### YOUR INSTRUCTIONS
From the records below, set down exactly the lines starting with the line that contains "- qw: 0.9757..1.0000" and going on through the line that contains "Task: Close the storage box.". Nothing else is wanted.

Extracted records:
Segment Open

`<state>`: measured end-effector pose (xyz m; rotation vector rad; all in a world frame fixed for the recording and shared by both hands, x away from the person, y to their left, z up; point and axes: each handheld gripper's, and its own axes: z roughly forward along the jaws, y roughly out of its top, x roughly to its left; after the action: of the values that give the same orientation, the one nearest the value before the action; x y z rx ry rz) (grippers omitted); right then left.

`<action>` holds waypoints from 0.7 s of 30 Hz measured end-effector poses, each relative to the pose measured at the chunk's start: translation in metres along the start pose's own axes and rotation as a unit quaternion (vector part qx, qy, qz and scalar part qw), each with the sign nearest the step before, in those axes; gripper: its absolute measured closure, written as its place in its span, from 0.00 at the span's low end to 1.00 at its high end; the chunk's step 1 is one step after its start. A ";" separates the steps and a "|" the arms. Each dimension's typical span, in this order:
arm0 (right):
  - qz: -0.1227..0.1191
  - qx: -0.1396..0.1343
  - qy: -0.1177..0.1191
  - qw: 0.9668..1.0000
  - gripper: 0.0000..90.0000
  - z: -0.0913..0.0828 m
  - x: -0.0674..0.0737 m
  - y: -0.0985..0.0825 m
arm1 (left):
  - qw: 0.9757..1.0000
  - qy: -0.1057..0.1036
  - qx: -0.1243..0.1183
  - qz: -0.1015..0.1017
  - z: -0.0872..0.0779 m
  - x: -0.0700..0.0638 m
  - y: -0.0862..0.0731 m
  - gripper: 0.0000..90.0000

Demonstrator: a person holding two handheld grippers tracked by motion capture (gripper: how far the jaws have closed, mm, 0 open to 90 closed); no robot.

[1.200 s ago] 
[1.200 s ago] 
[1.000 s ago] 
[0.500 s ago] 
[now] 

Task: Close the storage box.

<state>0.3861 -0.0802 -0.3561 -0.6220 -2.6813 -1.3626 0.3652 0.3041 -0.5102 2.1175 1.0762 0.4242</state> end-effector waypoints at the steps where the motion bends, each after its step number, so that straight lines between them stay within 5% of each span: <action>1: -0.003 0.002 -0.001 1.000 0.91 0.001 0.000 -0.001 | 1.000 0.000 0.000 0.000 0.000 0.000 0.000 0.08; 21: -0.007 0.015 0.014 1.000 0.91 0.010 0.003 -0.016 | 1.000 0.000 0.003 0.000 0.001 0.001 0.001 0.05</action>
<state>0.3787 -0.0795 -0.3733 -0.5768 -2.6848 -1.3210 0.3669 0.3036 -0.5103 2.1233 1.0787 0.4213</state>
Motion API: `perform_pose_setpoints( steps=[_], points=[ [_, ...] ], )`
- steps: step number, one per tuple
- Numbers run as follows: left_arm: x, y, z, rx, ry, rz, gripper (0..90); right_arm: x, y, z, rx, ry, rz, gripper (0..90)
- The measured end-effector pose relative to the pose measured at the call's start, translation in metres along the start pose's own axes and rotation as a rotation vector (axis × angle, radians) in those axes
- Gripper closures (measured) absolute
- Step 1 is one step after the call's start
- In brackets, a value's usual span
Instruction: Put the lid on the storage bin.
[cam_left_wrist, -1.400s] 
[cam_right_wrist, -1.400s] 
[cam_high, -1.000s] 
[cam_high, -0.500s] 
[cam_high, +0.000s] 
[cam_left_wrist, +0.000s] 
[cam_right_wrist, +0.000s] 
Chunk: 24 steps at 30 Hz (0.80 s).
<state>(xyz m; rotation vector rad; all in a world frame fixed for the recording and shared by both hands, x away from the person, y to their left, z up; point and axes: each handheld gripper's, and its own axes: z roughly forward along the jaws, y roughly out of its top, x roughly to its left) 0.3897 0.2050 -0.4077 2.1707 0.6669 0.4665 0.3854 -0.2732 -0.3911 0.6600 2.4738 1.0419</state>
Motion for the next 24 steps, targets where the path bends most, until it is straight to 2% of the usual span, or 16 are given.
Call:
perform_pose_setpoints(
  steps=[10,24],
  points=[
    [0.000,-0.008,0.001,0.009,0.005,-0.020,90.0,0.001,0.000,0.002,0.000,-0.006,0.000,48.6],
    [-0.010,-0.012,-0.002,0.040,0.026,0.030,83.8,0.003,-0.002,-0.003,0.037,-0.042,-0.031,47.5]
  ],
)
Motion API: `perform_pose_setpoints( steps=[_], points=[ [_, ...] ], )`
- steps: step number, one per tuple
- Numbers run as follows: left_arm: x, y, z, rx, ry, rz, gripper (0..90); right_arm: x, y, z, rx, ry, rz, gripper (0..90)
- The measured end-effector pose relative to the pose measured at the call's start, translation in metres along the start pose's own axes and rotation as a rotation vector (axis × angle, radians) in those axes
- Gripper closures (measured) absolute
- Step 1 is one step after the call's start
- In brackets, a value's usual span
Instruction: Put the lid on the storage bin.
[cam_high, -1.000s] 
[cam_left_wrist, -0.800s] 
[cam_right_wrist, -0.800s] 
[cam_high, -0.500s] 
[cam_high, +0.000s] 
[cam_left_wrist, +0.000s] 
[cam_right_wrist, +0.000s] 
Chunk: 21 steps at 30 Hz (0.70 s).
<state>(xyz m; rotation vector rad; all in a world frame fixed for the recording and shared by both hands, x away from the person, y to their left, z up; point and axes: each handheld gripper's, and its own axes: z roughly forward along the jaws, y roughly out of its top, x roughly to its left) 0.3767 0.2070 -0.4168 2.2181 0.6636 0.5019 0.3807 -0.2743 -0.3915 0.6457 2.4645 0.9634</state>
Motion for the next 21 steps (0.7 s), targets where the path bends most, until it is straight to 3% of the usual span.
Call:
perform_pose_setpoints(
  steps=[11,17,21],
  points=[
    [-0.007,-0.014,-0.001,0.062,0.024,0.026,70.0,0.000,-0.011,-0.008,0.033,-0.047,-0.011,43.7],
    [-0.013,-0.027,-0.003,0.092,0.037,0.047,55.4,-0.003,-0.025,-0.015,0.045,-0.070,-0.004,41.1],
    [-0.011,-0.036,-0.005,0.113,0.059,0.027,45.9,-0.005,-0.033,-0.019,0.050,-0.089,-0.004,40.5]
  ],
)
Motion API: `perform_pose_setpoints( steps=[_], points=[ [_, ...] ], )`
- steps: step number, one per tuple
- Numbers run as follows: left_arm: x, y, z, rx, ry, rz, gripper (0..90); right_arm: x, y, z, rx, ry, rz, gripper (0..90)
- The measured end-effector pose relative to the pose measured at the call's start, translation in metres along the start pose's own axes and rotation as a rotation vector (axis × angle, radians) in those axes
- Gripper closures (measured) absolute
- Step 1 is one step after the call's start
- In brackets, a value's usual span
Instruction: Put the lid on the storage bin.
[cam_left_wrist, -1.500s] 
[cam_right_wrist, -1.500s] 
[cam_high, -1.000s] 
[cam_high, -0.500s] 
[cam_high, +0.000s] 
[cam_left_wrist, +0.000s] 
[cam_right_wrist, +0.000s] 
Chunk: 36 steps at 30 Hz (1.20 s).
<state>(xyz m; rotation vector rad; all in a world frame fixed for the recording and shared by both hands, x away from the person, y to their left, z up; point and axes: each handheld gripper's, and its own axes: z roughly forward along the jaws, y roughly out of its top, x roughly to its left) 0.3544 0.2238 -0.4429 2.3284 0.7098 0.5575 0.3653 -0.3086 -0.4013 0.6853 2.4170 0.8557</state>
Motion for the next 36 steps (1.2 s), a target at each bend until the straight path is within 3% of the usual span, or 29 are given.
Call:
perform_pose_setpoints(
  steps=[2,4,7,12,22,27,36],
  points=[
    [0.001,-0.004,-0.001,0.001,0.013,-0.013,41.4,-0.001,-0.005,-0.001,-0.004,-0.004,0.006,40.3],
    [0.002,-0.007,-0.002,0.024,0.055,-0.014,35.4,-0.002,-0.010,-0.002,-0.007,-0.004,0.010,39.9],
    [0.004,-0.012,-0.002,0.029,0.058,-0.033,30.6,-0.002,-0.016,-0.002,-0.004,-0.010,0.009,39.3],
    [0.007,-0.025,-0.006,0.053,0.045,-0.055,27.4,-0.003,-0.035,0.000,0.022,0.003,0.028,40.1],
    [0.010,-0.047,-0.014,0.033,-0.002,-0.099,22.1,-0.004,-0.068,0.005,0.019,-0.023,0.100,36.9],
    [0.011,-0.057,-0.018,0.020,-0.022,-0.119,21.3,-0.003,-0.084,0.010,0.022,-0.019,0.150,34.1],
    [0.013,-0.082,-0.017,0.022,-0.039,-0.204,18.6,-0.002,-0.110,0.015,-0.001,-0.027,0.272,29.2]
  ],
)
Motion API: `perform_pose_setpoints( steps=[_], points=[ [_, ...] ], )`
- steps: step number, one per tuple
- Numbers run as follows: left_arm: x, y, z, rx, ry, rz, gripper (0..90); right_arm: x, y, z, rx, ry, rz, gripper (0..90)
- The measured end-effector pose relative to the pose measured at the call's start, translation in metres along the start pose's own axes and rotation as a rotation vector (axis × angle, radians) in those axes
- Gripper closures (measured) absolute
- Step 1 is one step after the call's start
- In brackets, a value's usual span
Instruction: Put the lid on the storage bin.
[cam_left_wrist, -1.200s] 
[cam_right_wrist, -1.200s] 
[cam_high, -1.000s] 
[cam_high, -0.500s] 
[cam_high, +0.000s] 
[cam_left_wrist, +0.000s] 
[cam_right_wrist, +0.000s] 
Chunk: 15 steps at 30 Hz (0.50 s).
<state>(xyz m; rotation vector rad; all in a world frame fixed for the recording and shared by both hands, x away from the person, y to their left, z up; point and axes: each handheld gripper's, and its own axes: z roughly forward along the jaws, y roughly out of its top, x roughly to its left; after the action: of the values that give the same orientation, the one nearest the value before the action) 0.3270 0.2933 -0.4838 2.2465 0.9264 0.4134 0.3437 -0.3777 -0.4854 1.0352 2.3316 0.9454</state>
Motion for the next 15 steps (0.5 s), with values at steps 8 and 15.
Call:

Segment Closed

### ANSWER SECTION
  - qw: 0.9757..1.0000
  - qy: -0.1057..0.1036
  - qx: -0.1243..0.1183
  - qz: -0.1015..0.1017
  - z: -0.0872..0.0779 m
  - x: -0.0700..0.0638 m
  - y: -0.0862..0.0731 m
  - gripper: 0.0000..90.0000

Demonstrator: a person holding two handheld grippers tracked by motion capture (gripper: how far the jaws have closed, mm, 0 open to 90 closed); no robot.

[1.200 s ago] 
[1.200 s ago] 
[1.000 s ago] 
[0.500 s ago] 
[now] 

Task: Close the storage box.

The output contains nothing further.